As the Government concedes, Defendant "may suffer if he did contract the virus due to his personal medical conditions." Opp. at 10. Indeed, Defendant's hypertension, type 2 diabetes mellitus, and obesity place him at an elevated risk for severe COVID-19 complications. See Coronavirus Disease 2019 (COVID-19), CDC (last updated June 25, 2020), https://www.cdc.gov/coronavirus/2019-ncov/need-extra-precautions/people-with-medical-conditions.html?CDC_AA_refVal=https%3A%2F%2Fwww.cdc.gov%2Fcoronavirus%2F2019-ncov%2Fneed-extra-precautions%2Fgroups-at-higher-risk.html. The critical situation at Seagoville, combined with Defendant's compromised health, constitute "extraordinary and compelling reasons" that justify his immediate release. See United States v. Robinson, 2020 WL 1982872, at *3 (N.D. Cal. Apr. 17, 2020).
For the above reasons, Defendant's motion for compassionate release is GRANTED and the BOP is directed to release Defendant immediately.
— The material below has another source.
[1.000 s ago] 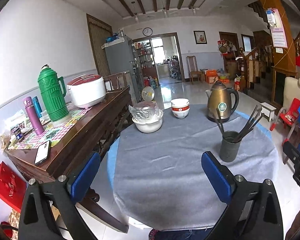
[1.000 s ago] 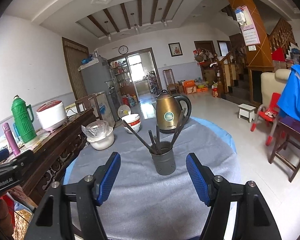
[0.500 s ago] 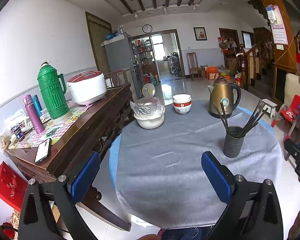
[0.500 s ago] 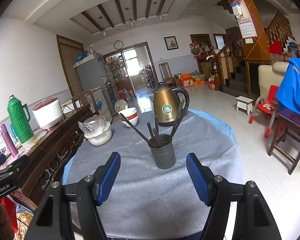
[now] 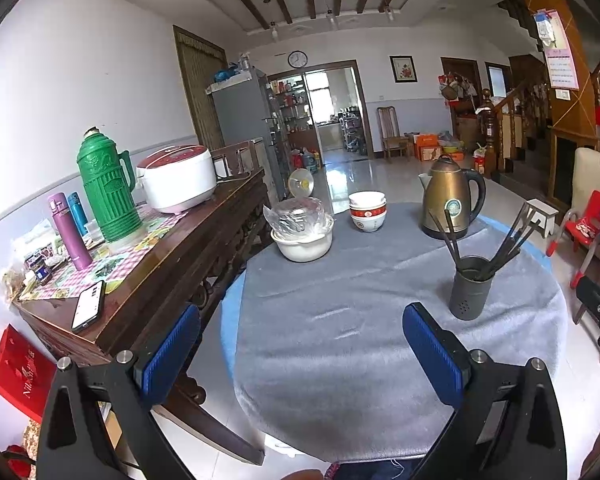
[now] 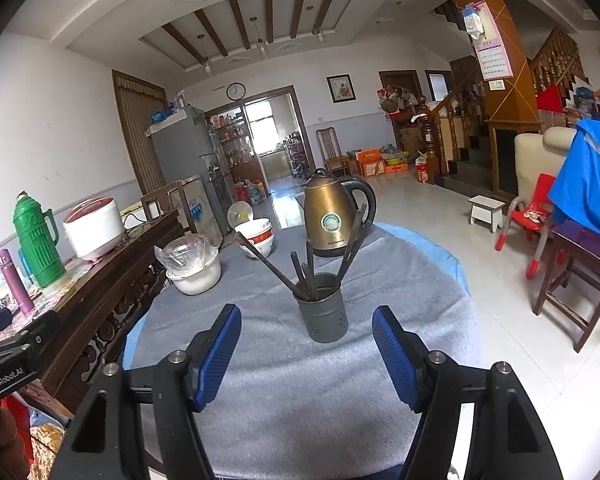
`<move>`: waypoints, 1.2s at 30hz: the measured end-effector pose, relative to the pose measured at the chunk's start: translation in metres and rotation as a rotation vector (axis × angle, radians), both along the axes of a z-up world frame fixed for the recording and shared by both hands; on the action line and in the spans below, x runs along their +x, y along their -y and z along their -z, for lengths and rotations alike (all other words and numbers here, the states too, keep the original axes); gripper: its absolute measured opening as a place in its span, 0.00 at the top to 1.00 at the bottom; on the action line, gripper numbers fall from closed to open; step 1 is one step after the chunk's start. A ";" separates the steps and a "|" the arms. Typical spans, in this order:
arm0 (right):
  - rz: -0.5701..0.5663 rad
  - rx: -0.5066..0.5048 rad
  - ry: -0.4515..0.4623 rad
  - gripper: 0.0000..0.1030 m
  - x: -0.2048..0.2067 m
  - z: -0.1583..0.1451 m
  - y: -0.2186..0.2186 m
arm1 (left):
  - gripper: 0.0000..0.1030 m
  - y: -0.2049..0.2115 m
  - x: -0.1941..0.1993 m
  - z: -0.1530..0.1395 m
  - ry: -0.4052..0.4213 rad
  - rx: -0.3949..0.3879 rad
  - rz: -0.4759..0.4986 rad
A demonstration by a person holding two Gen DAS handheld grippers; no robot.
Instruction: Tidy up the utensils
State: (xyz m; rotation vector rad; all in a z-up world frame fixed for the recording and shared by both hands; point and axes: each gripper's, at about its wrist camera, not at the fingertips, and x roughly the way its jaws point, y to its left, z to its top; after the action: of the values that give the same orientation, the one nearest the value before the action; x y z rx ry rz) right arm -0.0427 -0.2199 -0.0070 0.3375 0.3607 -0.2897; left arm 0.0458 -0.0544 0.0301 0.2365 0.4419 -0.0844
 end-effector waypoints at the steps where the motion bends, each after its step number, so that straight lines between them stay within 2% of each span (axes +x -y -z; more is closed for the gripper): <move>1: -0.003 -0.004 0.000 0.30 0.000 0.001 0.000 | 0.02 0.001 0.000 0.000 -0.001 -0.001 -0.004; 4: -0.008 -0.021 -0.007 0.30 0.000 0.006 0.002 | 0.02 0.008 0.003 0.003 -0.011 0.005 -0.008; 12: 0.011 0.009 0.000 0.30 -0.001 0.011 0.021 | 0.02 0.030 0.007 0.011 -0.031 0.054 0.008; 24: 0.002 0.016 -0.013 0.30 0.011 0.013 0.033 | 0.02 0.039 0.026 0.017 -0.064 0.058 -0.021; 36: -0.005 -0.029 -0.022 0.30 0.026 -0.003 0.038 | 0.02 0.046 0.042 0.018 -0.089 0.045 -0.015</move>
State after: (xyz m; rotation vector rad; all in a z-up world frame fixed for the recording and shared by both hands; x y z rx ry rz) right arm -0.0171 -0.2576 -0.0036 0.3056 0.3786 -0.2936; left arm 0.0877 -0.1005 0.0123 0.2744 0.5349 -0.0708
His sentence of imprisonment is modified to time served. However, the remaining portion of the original term of imprisonment (until August 12, 2021), shall be served as supervised release with the special condition that Defendant shall be subject to home confinement at his mother's home in Fontana, California during this period. Defendant shall then complete the five-year term of supervised release imposed in the original sentence. Upon his release and during his term of home confinement, Defendant will satisfy the 14-day self-quarantine requirement. The Government shall serve a copy of this on the Warden at Seagoville Prison.